TEX was first officially introduced at CERN in September 1987 (CNL 189) running on the central VAX Service. System support was provided by Alexander Samarin who developed a set of integration tools. However, on the VM/CMS system, the ``recommended'' system remained SGML. A TEX service on VM/CMS was announced in May 1988 (CNL 191). Support was by Jurgen de Jonghe of the TP Section of the newly created OCS Group in MIS Division. In September 1989 SGMLTEX, an application for supporting SGML on VAX/VMS, was announced (CNL 196).

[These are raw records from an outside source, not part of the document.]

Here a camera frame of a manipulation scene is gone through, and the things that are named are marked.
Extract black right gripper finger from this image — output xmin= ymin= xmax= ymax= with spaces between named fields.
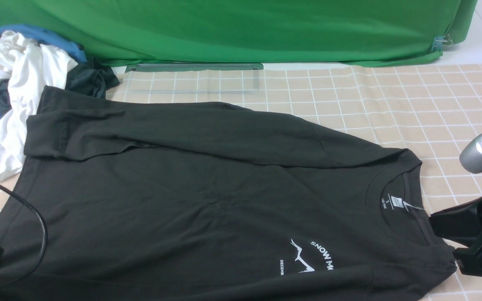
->
xmin=453 ymin=240 xmax=482 ymax=277
xmin=429 ymin=197 xmax=482 ymax=247

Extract dark gray long-sleeved shirt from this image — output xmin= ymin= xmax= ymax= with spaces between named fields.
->
xmin=0 ymin=87 xmax=456 ymax=301

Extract beige checkered tablecloth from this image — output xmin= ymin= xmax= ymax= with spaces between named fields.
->
xmin=0 ymin=63 xmax=482 ymax=301

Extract blue crumpled garment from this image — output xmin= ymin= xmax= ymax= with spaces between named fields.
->
xmin=0 ymin=23 xmax=87 ymax=118

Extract binder clips on backdrop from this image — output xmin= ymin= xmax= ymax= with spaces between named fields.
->
xmin=431 ymin=34 xmax=453 ymax=52

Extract white crumpled garment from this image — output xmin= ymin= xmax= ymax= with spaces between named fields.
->
xmin=0 ymin=31 xmax=78 ymax=181

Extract dark teal crumpled garment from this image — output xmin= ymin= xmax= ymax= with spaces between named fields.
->
xmin=0 ymin=58 xmax=120 ymax=118

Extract green backdrop cloth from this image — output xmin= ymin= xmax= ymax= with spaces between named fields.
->
xmin=0 ymin=0 xmax=477 ymax=67

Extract clear acrylic board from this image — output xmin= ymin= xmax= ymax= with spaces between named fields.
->
xmin=119 ymin=63 xmax=266 ymax=95

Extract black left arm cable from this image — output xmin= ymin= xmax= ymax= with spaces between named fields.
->
xmin=0 ymin=176 xmax=49 ymax=293

Defining a text processing policy

The need to define a global text processing policy for CERN became ever clearer and in 1989 a proposal (CERN/DD/89-25) was presented to the Meddle Committee and approved. The proposed policy was presented during a CERN-wide seminar about ``Text processing at CERN'' in December 1989.

A summary, detailing which text processing systems were supported at that time, was published in CNL 198:

The move from SGML based on Waterloo SCRIPT to IBM's BookMaster suite was because the latter presented a more professional and standard-compliant product, including a very flexible high-level style language for defining document layout. CERN customisation of the IBM styles was available via the BOOKIE exec. The math formatter was SMFF, a variant of EQN, the formula processor originally developed for troff on Unix systems.

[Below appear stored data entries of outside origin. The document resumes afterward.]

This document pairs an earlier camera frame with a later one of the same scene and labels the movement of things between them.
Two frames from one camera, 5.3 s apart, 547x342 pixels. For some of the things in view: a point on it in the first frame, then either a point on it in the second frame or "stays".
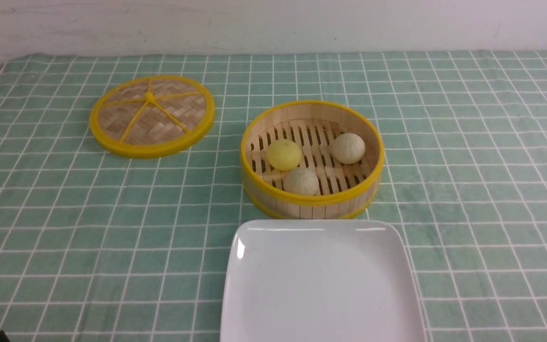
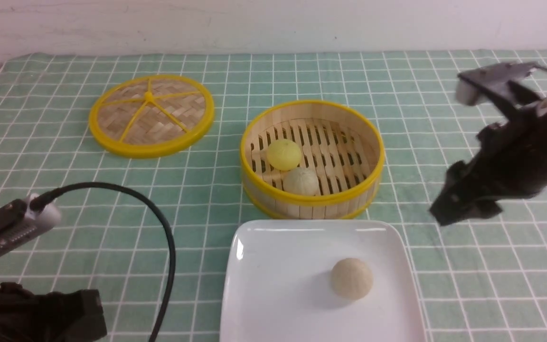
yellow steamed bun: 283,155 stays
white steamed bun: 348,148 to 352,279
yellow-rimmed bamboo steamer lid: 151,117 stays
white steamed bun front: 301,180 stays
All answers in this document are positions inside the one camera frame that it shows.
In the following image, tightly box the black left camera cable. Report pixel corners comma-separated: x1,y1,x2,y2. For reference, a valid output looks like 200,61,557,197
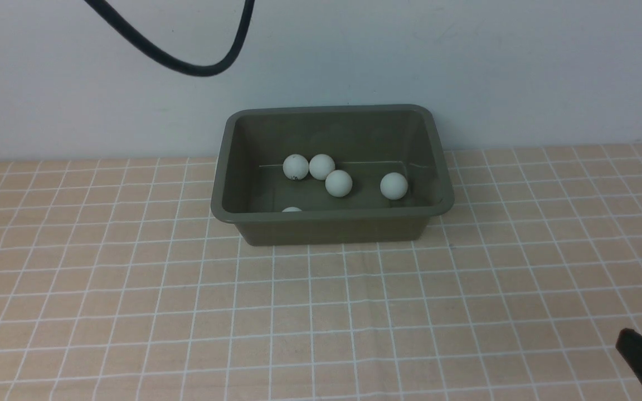
84,0,256,77

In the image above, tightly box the white table-tennis ball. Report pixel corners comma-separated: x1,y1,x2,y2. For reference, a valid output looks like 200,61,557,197
380,172,408,201
309,153,335,181
324,170,353,198

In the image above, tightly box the olive green plastic bin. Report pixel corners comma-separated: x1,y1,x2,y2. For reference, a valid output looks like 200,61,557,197
211,104,455,246

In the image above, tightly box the checkered beige tablecloth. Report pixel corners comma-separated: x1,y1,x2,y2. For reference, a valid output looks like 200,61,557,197
0,145,642,400

As of issue 198, the CNL was produced with SGML/BookMaster and started featuring a regular section on text processing. For instance CNL 199 (June 1990) contained a long article about SGML by Eric van Herwijnen (who, after Anders Berglund had left for ISO, had become responsible for text processing developments at CERN), and an introduction to the PostScript language (by M.G.). CNL 202 (June 1991) contained an overview article describing the various text processing systems in use at CERN, recommendations for typesetting rules for writing scientific documents (still very relevant today, see http://home.cern.ch/goossens/typorules/typorules.html), and an explanation of the importance of SGML in the publishing world.

CNL 203 contained further information on how to optimally prepare one's documents for typesetting, and proposed a set of entity names for elementary particle. At the back it included a questionnaire about the text processing needs of the user community (use of systems and macro packages, needs for multiple input languages, training, required included graphics material).

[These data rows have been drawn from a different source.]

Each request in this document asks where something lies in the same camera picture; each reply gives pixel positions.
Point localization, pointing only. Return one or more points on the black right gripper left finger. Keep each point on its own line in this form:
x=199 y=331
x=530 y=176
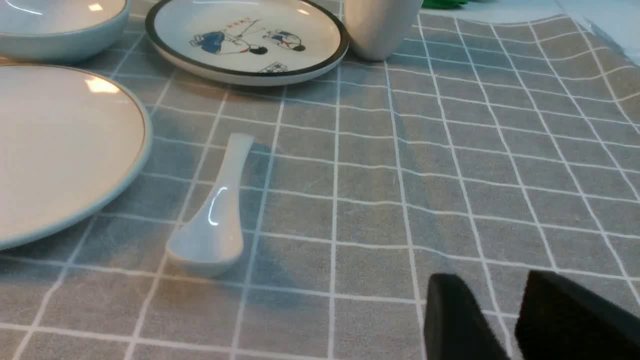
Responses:
x=455 y=327

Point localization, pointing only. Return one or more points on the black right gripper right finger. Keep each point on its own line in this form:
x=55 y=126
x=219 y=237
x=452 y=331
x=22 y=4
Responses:
x=562 y=320

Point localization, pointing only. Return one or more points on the plain white ceramic spoon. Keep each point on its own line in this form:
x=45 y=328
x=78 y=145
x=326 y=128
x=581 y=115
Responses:
x=212 y=241

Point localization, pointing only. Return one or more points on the grey checked tablecloth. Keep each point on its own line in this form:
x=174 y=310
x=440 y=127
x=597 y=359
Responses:
x=483 y=149

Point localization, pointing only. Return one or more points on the white cup near cartoon plate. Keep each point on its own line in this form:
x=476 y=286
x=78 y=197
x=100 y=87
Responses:
x=378 y=27

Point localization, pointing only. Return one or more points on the green backdrop cloth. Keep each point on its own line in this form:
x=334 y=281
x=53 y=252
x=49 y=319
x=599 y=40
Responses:
x=443 y=4

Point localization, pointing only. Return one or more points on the black-rimmed cartoon plate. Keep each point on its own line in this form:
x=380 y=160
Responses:
x=256 y=43

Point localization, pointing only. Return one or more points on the large white gold-rimmed plate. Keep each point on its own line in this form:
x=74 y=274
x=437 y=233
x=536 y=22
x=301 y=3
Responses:
x=71 y=141

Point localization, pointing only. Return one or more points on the pale blue ceramic bowl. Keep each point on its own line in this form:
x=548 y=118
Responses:
x=60 y=31

During this period the documentation for the software packages supported by the User Support (later Application Software) Group (e.g., Hbook, PAW, CERNLIB, GEANT) was translated from Waterloo SCRIPT/SGML, into L^ATEX , and made available as printable PostScript files (CNL 205).

The creation of the Web and HTML

With mainframes being abandoned and most development, administrative, and production work moving to Unix and Microsoft Windows workstations, there was for a few years a three-prong approach for producing documents at CERN, namely TEX for physics documents (all systems, with first-line support by Michèle Jouhet's Team in Michael Draper's EET/DH Group ), FrameMaker for large technical manuals and reports (all systems, with support until the end of 2000 by Mario Ruggier, and presently by Johan Karlsson in IT/API), and Microsoft Word (or, more generally, Microsoft's Office Suite) for administrative work (and some technical work in the engineering sector) on PC and Mac (with support also in ETT/DH).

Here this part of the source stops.